━━ INFORMATION

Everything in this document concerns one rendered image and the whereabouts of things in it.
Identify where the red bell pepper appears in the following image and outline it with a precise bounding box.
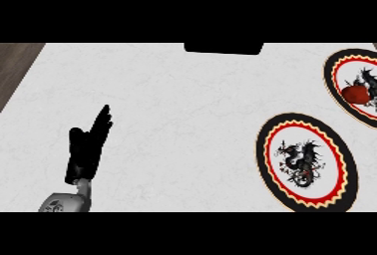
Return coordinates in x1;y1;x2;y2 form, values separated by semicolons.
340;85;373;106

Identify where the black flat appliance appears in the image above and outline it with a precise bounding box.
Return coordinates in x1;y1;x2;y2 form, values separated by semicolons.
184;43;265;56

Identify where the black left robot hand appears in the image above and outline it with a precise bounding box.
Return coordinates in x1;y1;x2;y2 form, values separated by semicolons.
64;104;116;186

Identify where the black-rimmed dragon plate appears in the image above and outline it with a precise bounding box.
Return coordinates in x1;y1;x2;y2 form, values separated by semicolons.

━━━━

> [TASK DIRECTIONS]
Your output should be the lines from the one with "Identify where the black left" through the last line of the entries above, copied exactly and nothing more.

> [OUTPUT FOR THIS EXERCISE]
Identify where the black left robot hand appears in the image above and outline it with a precise bounding box.
Return coordinates in x1;y1;x2;y2 form, values separated by semicolons.
64;104;116;186

Identify where the black-rimmed dragon plate appears in the image above and outline it with a precise bounding box.
Return coordinates in x1;y1;x2;y2 form, values separated by semicolons.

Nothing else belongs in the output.